#### What the exercise asks
For this exercise, please reproduce the records below word for word, from the first line through the line with "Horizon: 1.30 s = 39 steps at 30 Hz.".

#### Source material
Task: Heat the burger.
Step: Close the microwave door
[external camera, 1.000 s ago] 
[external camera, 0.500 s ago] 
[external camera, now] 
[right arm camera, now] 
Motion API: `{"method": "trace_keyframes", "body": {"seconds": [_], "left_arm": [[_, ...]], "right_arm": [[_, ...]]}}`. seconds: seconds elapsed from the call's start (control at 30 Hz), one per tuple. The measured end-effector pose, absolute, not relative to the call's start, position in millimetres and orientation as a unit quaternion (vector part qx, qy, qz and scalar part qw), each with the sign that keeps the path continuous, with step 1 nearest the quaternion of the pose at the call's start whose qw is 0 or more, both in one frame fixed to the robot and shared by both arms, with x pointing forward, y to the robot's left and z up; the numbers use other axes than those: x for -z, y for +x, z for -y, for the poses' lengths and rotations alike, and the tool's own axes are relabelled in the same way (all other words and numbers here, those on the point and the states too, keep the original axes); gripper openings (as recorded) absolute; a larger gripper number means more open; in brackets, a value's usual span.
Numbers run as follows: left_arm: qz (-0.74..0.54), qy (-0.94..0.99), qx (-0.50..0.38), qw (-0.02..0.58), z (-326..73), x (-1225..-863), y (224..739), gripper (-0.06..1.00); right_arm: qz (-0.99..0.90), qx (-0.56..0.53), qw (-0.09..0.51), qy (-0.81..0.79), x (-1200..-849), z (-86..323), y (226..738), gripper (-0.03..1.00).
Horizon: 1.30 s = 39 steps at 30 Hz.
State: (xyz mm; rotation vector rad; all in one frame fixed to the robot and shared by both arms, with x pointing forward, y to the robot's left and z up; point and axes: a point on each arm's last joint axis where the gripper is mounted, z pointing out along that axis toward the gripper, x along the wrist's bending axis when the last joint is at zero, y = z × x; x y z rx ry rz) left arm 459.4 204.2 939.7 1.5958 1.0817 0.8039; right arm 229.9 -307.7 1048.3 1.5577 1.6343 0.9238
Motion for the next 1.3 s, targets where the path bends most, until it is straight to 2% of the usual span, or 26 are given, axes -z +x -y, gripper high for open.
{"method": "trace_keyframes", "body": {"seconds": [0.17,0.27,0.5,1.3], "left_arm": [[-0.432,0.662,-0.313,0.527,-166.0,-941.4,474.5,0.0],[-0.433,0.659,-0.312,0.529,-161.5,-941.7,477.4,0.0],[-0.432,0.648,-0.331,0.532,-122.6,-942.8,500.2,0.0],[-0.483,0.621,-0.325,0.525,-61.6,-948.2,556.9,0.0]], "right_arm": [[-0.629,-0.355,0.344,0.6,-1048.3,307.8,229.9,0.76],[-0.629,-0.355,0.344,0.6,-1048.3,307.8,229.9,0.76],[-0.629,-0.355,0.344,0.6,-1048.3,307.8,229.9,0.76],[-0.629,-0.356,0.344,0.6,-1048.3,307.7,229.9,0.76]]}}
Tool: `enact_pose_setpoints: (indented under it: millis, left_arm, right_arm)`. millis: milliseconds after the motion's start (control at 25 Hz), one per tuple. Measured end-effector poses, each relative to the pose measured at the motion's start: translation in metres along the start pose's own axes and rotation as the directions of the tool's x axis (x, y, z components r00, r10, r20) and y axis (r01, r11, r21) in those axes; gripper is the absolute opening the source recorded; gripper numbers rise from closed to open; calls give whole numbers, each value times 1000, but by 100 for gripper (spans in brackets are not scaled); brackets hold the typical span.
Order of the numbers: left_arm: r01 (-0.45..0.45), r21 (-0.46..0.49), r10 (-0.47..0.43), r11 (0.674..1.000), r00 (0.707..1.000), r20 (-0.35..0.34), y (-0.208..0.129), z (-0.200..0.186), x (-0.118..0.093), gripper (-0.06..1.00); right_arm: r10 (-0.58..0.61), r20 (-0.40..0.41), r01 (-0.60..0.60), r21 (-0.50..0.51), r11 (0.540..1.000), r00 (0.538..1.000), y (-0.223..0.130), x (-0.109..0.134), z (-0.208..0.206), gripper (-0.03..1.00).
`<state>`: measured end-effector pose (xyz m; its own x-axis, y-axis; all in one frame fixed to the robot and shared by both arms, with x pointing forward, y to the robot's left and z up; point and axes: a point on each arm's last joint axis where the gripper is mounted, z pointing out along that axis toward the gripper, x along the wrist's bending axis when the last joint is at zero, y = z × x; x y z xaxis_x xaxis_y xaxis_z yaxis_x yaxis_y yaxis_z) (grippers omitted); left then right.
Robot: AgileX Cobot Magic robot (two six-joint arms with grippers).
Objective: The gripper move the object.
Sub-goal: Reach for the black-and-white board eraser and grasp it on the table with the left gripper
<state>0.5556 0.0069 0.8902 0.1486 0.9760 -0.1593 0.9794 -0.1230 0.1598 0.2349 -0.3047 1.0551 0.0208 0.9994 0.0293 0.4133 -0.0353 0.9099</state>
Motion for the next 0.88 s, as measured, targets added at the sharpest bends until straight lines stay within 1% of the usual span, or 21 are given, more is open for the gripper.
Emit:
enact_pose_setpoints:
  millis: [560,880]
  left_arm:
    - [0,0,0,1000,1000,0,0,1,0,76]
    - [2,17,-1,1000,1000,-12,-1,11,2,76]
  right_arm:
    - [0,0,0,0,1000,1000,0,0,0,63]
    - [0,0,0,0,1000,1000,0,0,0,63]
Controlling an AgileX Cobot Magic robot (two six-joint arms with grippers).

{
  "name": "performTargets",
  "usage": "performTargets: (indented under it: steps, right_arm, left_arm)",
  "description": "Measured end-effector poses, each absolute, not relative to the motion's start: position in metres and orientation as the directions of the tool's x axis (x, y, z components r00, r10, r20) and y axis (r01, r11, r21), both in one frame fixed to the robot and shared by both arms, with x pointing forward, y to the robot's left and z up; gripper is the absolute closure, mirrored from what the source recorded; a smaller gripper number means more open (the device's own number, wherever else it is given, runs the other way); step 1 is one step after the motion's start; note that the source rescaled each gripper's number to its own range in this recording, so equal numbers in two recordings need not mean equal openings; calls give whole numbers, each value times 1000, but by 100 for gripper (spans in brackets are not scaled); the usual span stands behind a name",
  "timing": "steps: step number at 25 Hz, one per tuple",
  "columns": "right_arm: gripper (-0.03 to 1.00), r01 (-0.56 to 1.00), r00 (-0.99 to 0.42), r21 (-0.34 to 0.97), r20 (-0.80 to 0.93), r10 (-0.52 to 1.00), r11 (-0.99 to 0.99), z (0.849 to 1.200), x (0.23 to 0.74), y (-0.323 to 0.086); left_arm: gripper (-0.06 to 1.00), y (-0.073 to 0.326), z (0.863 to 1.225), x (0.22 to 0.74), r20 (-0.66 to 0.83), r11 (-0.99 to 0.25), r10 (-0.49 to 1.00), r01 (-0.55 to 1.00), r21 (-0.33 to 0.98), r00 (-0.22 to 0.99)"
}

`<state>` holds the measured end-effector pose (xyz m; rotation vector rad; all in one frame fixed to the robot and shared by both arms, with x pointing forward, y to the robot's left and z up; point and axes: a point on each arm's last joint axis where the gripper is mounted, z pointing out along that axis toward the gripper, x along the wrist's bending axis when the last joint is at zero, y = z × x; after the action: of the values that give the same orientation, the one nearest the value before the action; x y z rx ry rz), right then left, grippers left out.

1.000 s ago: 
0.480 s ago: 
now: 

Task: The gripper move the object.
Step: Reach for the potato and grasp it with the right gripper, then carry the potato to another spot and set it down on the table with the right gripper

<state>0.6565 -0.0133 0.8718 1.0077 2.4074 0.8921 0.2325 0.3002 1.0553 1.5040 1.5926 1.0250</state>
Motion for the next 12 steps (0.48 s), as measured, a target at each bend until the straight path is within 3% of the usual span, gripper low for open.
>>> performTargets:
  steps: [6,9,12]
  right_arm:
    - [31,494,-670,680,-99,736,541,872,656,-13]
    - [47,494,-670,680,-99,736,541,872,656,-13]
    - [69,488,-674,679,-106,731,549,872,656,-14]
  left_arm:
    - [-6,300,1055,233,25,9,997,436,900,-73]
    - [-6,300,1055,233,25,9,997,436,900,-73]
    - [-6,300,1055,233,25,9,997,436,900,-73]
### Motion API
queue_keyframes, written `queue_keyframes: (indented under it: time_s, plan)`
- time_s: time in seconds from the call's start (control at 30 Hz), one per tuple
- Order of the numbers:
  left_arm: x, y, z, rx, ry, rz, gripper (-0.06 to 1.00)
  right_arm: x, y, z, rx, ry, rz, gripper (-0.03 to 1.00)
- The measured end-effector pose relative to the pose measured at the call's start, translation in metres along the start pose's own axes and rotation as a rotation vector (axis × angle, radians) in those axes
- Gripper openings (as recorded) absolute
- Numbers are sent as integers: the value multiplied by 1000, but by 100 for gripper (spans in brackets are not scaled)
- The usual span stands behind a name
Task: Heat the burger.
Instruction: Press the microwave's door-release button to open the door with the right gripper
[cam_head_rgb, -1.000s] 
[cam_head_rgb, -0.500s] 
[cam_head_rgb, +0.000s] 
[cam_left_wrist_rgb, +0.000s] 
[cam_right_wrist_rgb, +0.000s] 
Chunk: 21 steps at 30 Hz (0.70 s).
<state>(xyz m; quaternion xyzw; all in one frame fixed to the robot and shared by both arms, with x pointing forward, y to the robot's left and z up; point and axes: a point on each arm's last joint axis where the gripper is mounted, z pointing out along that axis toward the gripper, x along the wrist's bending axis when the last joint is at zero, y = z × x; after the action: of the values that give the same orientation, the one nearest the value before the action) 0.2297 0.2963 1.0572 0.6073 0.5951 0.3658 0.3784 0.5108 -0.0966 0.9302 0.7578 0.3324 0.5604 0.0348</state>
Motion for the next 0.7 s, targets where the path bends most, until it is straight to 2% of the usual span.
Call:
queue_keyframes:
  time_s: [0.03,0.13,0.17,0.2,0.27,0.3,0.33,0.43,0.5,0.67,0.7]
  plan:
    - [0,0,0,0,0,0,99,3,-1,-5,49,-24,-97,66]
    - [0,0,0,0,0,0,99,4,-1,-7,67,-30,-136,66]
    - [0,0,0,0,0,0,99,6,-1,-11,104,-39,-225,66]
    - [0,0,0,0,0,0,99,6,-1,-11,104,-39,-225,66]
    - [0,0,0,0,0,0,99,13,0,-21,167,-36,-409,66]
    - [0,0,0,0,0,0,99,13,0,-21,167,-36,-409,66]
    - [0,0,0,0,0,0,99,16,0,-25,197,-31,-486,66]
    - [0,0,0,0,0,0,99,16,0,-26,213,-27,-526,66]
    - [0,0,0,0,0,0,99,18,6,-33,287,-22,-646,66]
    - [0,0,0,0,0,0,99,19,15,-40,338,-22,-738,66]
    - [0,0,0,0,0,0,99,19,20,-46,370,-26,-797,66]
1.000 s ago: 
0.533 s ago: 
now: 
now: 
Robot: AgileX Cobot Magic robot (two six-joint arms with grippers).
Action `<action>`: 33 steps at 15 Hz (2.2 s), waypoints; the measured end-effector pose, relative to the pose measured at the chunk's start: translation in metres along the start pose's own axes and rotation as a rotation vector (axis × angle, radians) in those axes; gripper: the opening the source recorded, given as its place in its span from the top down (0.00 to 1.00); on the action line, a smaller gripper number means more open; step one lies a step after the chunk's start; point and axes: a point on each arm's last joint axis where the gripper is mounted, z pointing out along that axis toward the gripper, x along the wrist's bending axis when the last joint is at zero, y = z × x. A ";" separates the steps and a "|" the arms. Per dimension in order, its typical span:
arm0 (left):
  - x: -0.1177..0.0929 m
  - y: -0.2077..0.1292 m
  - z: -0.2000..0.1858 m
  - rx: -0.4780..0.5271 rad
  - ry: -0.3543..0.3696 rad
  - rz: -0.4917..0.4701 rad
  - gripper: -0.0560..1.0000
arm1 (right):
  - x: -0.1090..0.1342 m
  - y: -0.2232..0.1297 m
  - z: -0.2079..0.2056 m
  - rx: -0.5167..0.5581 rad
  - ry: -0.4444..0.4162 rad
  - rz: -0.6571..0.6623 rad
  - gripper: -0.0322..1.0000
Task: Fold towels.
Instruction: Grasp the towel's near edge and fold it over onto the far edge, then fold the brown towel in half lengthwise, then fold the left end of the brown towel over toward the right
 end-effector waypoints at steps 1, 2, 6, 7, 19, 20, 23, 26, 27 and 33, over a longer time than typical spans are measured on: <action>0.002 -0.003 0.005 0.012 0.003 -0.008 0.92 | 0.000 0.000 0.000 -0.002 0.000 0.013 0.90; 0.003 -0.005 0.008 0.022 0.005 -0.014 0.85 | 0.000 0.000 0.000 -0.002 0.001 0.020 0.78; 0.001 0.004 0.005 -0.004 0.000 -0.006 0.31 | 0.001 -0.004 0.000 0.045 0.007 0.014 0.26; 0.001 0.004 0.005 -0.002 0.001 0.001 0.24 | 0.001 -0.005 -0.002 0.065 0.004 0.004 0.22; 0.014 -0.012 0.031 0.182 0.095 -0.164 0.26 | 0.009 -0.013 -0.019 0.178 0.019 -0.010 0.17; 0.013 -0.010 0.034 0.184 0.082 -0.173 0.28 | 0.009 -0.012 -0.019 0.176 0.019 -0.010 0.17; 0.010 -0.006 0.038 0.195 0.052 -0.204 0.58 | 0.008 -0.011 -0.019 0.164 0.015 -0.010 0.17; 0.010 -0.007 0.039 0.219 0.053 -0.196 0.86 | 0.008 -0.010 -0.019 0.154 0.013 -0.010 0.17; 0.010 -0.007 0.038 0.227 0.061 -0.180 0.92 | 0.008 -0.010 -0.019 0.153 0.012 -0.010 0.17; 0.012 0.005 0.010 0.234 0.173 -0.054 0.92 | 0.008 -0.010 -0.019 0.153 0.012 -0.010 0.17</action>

#### Task response
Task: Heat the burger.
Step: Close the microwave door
[external camera, 1.000 s ago] 
[external camera, 0.500 s ago] 
[external camera, now] 
[right arm camera, now] 
Motion API: `{"method": "trace_keyframes", "body": {"seconds": [_], "left_arm": [[_, ...]], "right_arm": [[_, ...]]}}`. seconds: seconds elapsed from the call's start (control at 30 Hz), one per tuple. The measured end-effector pose, absolute, not relative to the call's start, position in millimetres and orientation as a unit quaternion (vector part qx, qy, qz and scalar part qw), each with the sign that keeps the path continuous, with step 1 nearest the quaternion of the pose at the call's start whose qw is 0 or more, both in one frame fixed to the robot and shared by both arms, with x pointing forward, y to the robot's left and z up; the numbers use other axes than those: x for -z, y for +x, z for -y, for the poses' lengths and rotations alike, and the tool's own axes are relabelled in the same way (all other words and numbers here, those on the point and the states too, keep the original axes); gripper openings (as recorded) absolute; a larger gripper number means more open; in brackets, a value's usual span.
Numbers run as follows: left_arm: qz (-0.74..0.54), qy (-0.94..0.99), qx (-0.50..0.38), qw (-0.02..0.58), z (-326..73), x (-1225..-863), y (224..739), gripper (-0.06..1.00); right_arm: qz (-0.99..0.90), qx (-0.56..0.53), qw (-0.09..0.51), qy (-0.81..0.79), x (-1200..-849), z (-86..323), y (226..738), gripper (-0.03..1.00).
Horizon: 1.30 s = 39 steps at 30 Hz.

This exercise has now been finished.